Marcus Ericsson

Minutes after Kenny Brack won the Indianapolis 500 in 1999, he entered a small modular building that served as a temporary interview room. He carried a flip phone slightly smaller than a breadbox, which rang just as he opened the door and stepped inside.

The caller was Carl XVI Gustaf, the king of Sweden. Brack’s post-race press conference was delayed a moment while he accepted congratulations. His face reflected wonder, his response nearly speechless. As congratulatory phone calls go, it was beyond impressive.

Twenty years later, that moment has been paid forward. The genesis of what’s happening now at Chip Ganassi Racing was born from that scene and that conversation. Marcus Ericsson has joined fellow Swede Felix Rosenqvist to form an imposing three-car lineup at CGR, and it has Kenny Brack written all over it.

“Kenny is the one who took me from go-karts to cars,” Ericsson explained in May before the 103rd Indy 500 in May. “He was my manager from the time I was 15 until about 21. We spent about six or seven years together. He’s one of the reasons I’m here today. Without him and that moment in my career, I never would’ve made the step from go-karts to racing cars.”

For the uninitiated, Brack is a rock star. Quite literally. His widely cultivated life includes a run as the frontman for several rock bands, but that’s just a sidebar in his life story.
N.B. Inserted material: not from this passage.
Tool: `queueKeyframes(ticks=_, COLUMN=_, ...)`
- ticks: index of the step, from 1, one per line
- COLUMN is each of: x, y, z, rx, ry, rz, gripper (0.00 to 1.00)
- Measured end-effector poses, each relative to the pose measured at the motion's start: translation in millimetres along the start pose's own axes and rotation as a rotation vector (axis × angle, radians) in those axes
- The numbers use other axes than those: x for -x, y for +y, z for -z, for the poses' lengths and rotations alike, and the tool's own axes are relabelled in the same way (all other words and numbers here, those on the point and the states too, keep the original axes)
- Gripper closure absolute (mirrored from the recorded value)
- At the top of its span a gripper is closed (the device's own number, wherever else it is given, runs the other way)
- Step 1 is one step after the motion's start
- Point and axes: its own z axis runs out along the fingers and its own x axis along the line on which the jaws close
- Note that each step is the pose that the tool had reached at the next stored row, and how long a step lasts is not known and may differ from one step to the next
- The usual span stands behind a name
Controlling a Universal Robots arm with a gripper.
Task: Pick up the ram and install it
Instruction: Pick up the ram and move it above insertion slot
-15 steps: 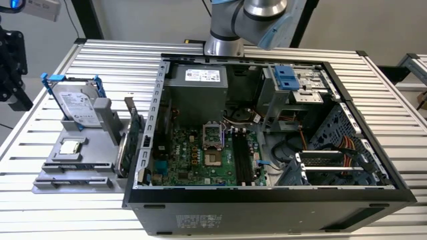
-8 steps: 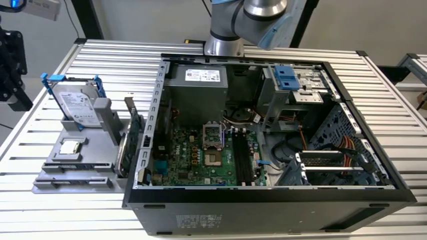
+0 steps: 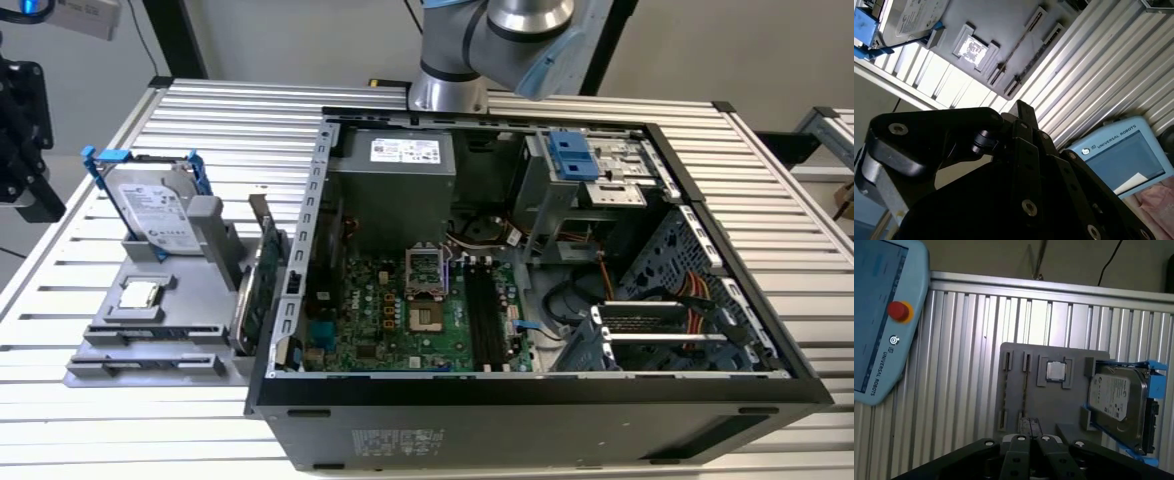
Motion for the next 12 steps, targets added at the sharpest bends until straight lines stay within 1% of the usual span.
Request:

After winning the Indy Racing League championship in 1998 and Indy in ‘99, he survived a crash at Texas Motor Speedway in 2003 that left him with severe foot injuries, a spinal fracture, a broken sternum and a broken leg. He spent three months in a hospital, but returned to racing at the 2005 Indy 500.

After retiring, Brack began coaching and managing young drivers. In 2009, he came out of retirement to win the rally gold medal at the X Games. He didn’t stop there, competing in select rally and vintage events. His run in a GT40 at Goodwood in 2013 is legendary. Brack is, plainly put, a racing renaissance man.

But it was a race in May 1999 -- and many others like it -- that made an impression on a kid watching on television from 4,000 miles away.

“I remember watching him with my dad on Sunday nights, which were always IndyCar nights on Swedish television,” Ericsson recalled. “I would sit there with my dad and watch Kenny race in America. That was really cool.”

What was cool eventually became a professional relationship, with Brack steering young Marcus’ progression. And what a progression it was. Ericsson went from Formula BMW to F3 to GP2 and eventually to Formula One, where he raced for five seasons before joining Arrow Schmidt Peterson Motorsports for the 2019 IndyCar season.

All of which led to last week’s announcement. With Ganassi’s team, Ericsson will have access to invaluable human resources -- namely five-time champion Scott Dixon and four-time champion Dario Franchitti, the team’s driving coach.

He’ll also have Rosenqvist. They were IndyCar rookies in 2019, but they’re hardly newbies. Ericsson is 29, Rosenqvist 27. They’re firmly established as first-rate talents, and both are fans of the guy who made Sweden proud 20 years ago. Like Ericsson, Rosenqvist remembers watching the 1999 Indy 500 and the aftermath of Brack’s triumph.

“I don’t think I watched the whole race,” Rosenqvist recalled in May. “It was pretty late, and I was like 8 years old. I went to bed. But then I saw Kenny drinking the milk on the news the day after. He told everyone he’d been practicing to drink the milk the whole month. It was a big deal. My dad and I watched Kenny a lot when I was growing up. He was my introduction to motorsport.”

And, in a roundabout way, Brack was Ericsson’s introduction to a king.

“The king is a big motorsport fan,” Ericsson said. “He’s been my guest at quite a few F1 races, as well. I spoke to him last winter about coming to the Indy 500, but it didn’t work out. Hopefully in the future he’ll be able to do it.”

With any luck, the post-race congratulations won’t require a phone.